Vitamin D deficiency in patients with gastrointestinal disorders: Current knowledge and practical considerations
Posted by Master, Doctor Mai Vien Phuong - Department of Examination & Internal Medicine - Vinmec Central Park International General Hospital
There is a high prevalence of vitamin D deficiency in patients with various disorders of the digestive system, including cystic fibrosis, acute and chronic pancreatitis, celiac disease, short bowel syndrome, and inflammatory bowel disease. In this article, we discuss different causes of vitamin D deficiency and different strategies to normalize vitamin D status in patients.
In general, normalizing vitamin D is beneficial for most patients. However, because there is evidence to suggest that vitamin D can be a negative (reduced) reactant in the acute phase, and thus it is down-regulated in acute pancreatitis, caution may be warranted. when stopping supplementation during the acute phase (and possibly waiting until the acute phase has passed before checking levels) until there is evidence to support benefit.
1. Brief introduction to vitamin D metabolism
Vitamin D has been considered an essential nutrient for the human body until it became clear that it is a natural hormone of the human body. That is, vitamin D is synthesized in the human body and works in ways not unlike a steroid hormone.
However, vitamin D synthesis is special in that it depends on the irradiation of the epidermis of the skin by UV-B (ultraviolet B) rays. In summary, the energy of UV-B photons induces a conformational change in 7-dehydrocholesterol, giving rise to provitamin D3. The provitamin D3 is then naturally isomerized to vitamin D3 (also called cholecalciferol). Vitamin D3 is exported into the blood circulation from the skin and is sequentially metabolized to:
25(OH)D3 (25-hydroxyvitamin D3, or calcidiol) primarily by the enzyme, CYP2R1 (25-hydroxylase), in the liver Then comes 1,25(OH) 2 D3 (1,25-dihydroxyvitamin D3, also known as “calcitriol”) by the enzyme, CYP27B1 (1-α-hydroxylase), in the epithelial cells of the proximal renal tubules. Of the various forms of vitamin D, only 1.25(OH)2 D3 is biologically active. 1.25(OH) 2> D3.

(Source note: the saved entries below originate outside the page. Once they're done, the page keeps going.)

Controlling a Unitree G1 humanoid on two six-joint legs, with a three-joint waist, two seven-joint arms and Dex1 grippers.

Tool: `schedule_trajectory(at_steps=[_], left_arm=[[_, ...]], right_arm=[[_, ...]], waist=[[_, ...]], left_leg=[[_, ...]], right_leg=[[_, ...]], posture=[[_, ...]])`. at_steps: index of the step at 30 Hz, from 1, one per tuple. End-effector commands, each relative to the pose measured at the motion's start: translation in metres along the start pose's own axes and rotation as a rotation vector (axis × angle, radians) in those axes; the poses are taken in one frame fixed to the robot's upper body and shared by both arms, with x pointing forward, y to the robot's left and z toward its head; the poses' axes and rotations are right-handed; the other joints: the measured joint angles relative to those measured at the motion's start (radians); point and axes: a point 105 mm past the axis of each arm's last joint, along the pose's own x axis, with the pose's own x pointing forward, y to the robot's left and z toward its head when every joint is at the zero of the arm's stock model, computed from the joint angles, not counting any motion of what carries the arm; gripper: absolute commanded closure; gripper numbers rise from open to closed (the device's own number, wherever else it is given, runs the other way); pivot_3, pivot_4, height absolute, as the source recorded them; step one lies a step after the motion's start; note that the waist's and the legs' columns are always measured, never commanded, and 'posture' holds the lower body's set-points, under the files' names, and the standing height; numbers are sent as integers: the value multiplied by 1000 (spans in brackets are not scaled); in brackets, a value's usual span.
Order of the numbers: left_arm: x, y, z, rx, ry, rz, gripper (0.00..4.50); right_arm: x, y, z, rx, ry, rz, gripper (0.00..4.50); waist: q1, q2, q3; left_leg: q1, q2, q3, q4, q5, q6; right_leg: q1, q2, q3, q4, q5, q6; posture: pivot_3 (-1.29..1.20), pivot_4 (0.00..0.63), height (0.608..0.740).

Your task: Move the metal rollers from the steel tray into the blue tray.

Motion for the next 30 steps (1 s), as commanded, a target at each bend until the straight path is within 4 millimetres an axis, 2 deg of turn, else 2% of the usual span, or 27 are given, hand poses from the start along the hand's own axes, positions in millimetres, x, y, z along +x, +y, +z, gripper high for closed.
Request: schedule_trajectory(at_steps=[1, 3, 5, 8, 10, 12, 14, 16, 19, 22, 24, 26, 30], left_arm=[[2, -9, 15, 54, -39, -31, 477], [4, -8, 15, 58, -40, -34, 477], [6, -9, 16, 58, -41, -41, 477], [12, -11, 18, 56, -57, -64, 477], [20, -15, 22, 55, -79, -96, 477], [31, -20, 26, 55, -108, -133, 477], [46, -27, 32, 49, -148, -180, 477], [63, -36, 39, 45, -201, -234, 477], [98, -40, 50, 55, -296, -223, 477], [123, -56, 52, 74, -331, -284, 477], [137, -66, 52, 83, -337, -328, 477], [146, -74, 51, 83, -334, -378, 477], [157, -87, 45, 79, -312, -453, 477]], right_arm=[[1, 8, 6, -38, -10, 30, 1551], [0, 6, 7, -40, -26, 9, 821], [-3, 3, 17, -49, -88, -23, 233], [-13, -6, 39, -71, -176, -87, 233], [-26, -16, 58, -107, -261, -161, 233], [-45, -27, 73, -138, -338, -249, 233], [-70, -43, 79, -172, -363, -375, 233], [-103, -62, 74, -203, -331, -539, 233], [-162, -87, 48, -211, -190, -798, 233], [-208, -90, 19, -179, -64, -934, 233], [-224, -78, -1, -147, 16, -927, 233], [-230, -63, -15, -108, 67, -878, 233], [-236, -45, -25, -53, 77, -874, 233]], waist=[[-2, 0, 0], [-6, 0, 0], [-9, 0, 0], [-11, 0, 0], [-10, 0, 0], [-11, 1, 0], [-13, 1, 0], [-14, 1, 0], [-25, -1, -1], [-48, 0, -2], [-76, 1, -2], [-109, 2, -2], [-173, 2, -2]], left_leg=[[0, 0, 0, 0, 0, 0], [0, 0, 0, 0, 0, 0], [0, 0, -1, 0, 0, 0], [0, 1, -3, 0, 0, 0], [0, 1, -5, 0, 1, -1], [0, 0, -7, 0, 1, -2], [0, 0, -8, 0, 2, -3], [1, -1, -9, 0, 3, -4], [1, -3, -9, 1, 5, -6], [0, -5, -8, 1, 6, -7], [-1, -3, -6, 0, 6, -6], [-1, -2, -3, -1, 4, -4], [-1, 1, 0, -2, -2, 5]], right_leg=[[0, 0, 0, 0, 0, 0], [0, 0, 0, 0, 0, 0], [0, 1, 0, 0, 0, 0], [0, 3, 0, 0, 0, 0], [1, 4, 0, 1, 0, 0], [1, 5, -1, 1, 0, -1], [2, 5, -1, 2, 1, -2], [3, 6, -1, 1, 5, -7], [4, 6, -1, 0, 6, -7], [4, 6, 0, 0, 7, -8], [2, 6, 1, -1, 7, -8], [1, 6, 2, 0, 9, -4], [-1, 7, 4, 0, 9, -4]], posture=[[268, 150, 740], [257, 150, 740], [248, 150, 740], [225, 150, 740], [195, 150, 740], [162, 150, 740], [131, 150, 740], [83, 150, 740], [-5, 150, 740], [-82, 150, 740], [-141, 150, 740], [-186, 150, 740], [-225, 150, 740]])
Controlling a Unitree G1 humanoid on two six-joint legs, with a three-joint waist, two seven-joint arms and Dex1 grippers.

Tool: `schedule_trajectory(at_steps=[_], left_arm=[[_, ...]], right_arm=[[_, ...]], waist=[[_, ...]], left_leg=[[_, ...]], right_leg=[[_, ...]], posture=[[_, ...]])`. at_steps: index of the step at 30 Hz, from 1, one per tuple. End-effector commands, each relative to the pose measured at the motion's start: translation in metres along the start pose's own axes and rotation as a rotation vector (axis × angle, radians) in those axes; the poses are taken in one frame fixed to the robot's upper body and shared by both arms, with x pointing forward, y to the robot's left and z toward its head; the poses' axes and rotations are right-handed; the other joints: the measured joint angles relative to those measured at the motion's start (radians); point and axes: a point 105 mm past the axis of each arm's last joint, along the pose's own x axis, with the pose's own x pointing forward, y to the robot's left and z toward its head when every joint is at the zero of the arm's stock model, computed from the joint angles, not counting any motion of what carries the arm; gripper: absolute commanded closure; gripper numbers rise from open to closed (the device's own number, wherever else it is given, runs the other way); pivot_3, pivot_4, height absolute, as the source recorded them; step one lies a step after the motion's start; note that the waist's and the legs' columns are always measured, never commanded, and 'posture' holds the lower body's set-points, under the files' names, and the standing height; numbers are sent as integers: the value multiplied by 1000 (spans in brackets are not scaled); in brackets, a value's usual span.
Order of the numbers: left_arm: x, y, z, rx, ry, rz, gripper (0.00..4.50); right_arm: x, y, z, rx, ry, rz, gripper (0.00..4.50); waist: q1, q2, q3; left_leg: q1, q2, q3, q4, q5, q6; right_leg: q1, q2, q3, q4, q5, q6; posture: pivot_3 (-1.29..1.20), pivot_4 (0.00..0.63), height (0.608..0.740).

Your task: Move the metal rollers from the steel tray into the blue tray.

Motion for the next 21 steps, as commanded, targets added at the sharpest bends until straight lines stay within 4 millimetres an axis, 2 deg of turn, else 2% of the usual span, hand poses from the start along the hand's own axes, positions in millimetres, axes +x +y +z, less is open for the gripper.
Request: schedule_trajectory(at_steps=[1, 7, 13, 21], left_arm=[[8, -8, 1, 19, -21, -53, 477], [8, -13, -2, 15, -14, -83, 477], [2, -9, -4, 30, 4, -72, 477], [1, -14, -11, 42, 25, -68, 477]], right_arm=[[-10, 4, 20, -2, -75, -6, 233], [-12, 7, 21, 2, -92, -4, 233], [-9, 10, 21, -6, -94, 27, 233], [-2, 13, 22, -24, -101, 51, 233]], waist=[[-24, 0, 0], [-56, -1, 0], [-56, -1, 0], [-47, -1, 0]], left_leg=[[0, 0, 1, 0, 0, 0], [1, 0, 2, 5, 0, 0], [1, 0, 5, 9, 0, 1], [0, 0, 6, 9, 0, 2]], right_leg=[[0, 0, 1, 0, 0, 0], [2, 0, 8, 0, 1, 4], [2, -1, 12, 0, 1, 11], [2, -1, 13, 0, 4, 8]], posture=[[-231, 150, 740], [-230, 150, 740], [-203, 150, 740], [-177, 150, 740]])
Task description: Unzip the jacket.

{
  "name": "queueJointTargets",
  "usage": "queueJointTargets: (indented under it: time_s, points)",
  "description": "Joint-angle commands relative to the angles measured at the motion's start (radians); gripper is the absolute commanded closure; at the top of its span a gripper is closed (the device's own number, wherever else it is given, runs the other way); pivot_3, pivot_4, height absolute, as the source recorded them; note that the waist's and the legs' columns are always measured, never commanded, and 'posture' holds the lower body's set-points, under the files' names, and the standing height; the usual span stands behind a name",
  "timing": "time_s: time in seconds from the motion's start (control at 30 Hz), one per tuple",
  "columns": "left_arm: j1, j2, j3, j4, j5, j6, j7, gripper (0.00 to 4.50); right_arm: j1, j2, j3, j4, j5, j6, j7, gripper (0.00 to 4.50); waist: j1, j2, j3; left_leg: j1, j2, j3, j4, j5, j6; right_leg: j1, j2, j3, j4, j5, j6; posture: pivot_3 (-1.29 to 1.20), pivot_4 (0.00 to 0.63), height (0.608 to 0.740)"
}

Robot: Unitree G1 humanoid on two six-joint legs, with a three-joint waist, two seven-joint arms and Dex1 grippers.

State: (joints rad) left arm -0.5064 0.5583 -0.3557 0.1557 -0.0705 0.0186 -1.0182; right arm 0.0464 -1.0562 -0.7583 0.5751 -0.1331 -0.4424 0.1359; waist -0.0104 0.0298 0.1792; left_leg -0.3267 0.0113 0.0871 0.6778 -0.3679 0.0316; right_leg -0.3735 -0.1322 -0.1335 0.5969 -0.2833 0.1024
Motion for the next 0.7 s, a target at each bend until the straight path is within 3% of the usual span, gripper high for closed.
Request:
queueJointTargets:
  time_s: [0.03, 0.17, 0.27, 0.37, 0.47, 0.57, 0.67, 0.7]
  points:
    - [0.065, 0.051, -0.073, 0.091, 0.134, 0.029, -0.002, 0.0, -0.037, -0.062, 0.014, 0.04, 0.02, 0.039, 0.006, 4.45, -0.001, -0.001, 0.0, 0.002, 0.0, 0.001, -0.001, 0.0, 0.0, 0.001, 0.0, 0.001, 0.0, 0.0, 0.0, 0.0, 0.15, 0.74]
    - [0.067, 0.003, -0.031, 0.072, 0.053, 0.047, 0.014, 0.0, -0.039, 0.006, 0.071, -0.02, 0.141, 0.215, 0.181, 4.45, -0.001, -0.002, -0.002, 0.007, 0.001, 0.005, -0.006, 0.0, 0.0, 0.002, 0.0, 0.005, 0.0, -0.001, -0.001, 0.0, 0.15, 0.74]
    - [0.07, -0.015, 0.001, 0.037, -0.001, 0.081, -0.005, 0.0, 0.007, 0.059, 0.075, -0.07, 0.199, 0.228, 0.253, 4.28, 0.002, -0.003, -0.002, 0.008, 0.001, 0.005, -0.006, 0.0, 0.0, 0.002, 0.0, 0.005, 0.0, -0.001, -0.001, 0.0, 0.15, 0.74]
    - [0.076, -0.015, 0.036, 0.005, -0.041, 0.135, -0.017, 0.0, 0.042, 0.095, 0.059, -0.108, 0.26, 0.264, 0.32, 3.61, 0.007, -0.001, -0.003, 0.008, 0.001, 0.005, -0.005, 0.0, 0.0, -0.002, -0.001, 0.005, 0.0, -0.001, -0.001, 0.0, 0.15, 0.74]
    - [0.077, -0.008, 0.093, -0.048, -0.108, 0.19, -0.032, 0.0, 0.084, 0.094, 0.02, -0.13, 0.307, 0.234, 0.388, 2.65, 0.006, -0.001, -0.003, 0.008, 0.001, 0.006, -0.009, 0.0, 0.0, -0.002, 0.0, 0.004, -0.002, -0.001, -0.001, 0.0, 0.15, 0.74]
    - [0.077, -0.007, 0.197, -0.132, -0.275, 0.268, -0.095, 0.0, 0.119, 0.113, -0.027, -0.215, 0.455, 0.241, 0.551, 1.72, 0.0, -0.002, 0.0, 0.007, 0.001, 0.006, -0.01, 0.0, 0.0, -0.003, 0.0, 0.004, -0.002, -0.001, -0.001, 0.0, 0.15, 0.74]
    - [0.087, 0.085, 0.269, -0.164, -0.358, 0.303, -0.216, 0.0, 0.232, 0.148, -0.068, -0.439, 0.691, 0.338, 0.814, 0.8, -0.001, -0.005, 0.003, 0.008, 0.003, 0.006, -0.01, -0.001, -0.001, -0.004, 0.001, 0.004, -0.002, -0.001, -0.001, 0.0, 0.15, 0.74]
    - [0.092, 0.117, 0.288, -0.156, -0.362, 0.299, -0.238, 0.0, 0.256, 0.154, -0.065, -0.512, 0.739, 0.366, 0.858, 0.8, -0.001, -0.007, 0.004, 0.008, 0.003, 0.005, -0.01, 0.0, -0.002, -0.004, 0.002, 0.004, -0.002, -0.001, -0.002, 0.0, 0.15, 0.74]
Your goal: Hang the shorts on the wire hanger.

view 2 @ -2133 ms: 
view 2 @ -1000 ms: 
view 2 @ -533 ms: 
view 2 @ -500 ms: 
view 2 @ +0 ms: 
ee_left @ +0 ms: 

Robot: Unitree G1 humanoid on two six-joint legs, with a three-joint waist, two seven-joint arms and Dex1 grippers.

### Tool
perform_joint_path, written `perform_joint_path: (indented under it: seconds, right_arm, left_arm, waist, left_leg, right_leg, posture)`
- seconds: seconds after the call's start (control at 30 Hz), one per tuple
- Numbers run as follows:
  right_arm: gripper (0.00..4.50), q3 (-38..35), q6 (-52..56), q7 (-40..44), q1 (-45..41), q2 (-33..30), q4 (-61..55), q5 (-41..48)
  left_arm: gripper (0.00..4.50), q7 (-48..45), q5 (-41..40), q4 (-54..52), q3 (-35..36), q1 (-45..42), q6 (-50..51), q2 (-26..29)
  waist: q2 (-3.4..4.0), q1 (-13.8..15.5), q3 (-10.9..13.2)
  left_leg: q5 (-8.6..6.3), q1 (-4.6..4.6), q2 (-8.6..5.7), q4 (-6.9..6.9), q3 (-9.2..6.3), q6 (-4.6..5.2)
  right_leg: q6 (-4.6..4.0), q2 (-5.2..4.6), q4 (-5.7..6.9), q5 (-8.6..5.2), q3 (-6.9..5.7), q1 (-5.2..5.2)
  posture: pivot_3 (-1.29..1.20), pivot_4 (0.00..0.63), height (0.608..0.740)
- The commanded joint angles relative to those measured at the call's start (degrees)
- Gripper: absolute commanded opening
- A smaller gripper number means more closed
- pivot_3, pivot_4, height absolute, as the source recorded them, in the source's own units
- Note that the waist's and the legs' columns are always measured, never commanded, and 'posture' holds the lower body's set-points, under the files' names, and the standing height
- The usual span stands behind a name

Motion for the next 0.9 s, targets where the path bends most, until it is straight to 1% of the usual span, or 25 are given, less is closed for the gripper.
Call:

2. Vitamin D deficiency in patients with digestive system disorders
In the blood circulation acts as an endocrine hormone to stimulate vitamin D receptor dependent regulator (VDR) genes for intestinal Ca2+ absorption and renal Ca2+ reabsorption to maintain Ca2+ levels in the blood. healthy blood. 1 PTH (parathyroid hormone) and decreased serum ionized calcium levels induce CYP27B1 activity in the kidney, thereby stimulating the kidney to produce 1.25(OH) 2 D3; Increasing serum levels of 1.25(OH)2 D3, calcium or phosphorus had the opposite effect (decreased CYP27B1 activity). Similar to other hormone systems, 1,25(OH)2D3 has a negative feedback effect on PTH production. Thus, patients with chronic kidney disease have decreased production of 1.25(OH)2D3 and are likely to have PTH hypersecretion and secondary hyperparathyroidism.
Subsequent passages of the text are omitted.